Perù: lettera a Papa Francesco delle reti Muqui e “Iglesias y Minería” per denunciare la violenza dei progetti estrattivi verso comunità e ambiente

La rete Muqui Perù (che raccoglie 29 organizzazioni comunitarie in aree minerarie di 11 regioni peruviane) e la rete latinoamericana “Iglesias y Minería” hanno inviato una lettera a papa Francesco, in vista della sua imminente visita in Perù, illustrando la situazione di violenza e criminalizzazione che vivono le comunità che in Perù sono colpite da progetti minerari e cercano di difendere i loro diritti.
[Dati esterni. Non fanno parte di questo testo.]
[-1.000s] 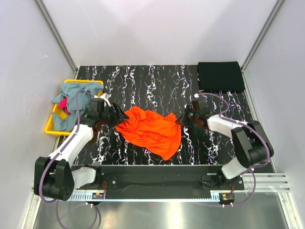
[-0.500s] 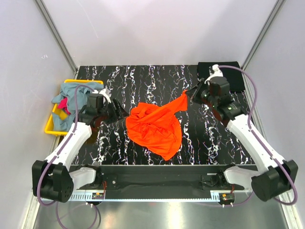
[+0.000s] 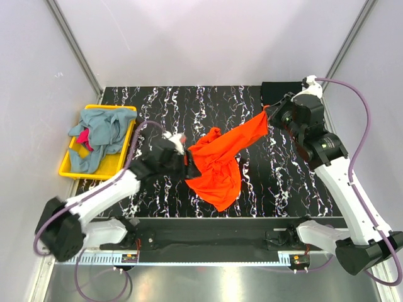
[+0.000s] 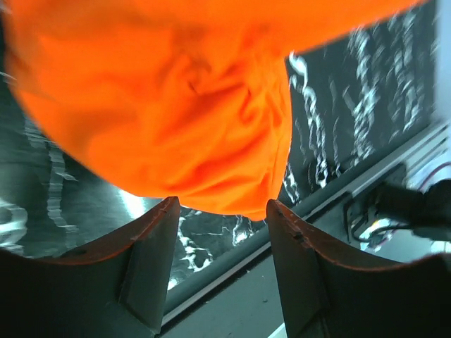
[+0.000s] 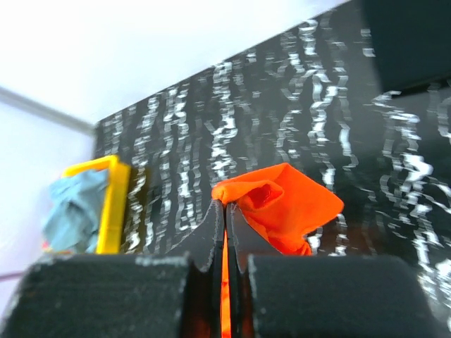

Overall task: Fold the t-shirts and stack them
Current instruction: Flatten the tshirt out

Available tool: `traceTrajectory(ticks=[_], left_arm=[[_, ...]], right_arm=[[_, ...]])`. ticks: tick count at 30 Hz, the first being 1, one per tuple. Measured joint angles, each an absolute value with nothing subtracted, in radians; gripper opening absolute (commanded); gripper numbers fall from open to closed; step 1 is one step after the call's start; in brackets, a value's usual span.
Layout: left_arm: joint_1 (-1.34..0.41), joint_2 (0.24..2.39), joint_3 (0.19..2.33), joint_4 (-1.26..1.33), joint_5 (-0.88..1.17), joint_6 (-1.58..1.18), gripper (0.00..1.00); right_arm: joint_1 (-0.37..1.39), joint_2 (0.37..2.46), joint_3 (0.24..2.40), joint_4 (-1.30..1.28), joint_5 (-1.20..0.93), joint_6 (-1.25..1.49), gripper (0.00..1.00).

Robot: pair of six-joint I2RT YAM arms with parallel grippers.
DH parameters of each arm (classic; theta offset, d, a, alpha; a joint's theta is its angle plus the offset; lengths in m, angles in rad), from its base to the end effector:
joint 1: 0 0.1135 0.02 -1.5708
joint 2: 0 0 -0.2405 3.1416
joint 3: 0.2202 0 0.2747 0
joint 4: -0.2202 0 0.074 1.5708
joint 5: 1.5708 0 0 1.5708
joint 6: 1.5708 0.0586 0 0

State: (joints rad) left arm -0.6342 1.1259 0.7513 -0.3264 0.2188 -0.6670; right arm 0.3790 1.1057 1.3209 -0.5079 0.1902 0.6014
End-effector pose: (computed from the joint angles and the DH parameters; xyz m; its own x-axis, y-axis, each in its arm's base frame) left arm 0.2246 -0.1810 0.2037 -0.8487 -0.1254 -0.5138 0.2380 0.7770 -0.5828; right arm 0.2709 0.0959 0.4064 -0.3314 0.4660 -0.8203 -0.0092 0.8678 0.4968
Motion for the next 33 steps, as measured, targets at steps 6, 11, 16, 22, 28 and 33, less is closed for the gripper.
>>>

Le comunità raccolte nelle organizzazioni scrivono di attendersi dal Papa “un messaggio ispiratore e di speranza” ed, al tempo stesso, “di denuncia della situazione ambientale causata da un modello economico consumista, che si riflette nella depredazione da parte delle attività minerarie nei territori dei popoli indigeni”.
“L’imposizione di un modello di consumo mondiale – si legge nella lettera – genera anche l’imposizione di una serie di attività economiche in Paesi come il Perù, il quale è visto dal punto di vista geopolitico solo come un produttore di materie prime a poco prezzo e di manodopera a basso costo, funzionale ai Paesi industrializzati”. Tutto questo provoca il fatto che “la nostra economia imposti il suo futuro solo in base alle attività minerarie e petrolifere, che in entrambi i casi compromettono più del 50 per cento dei territori delle nostre comunità campesine e native, che poco a poco sono condannate alla sparizione per la perdita delle proprie terre”.
“Dobbiamo morire perché il nostro Paese abbia denaro?”, si chiede il dirigente campesino Flavio Huarqque de Apurímac, nel cui territorio è attivo il progetto minerario Las Bambas, portato avanti con capitali cinesi.
La lettera prosegue evidenziando l’incoerenza dei governanti rispetto al messaggio “di speranza e ispiratore” del Santo Padre, e conclude: “I popoli indigeni e le comunità non vogliono che si continui a imporre loro un modello di vita. Vogliono vivere rispettando la natura, della quale si sentono parte, vogliono vivere delle loro attività economiche ancestrali, come l’agricoltura e l’allevamento, che sono anche quelle che reggono l’economia di tipo familiare nel nostro Paese”.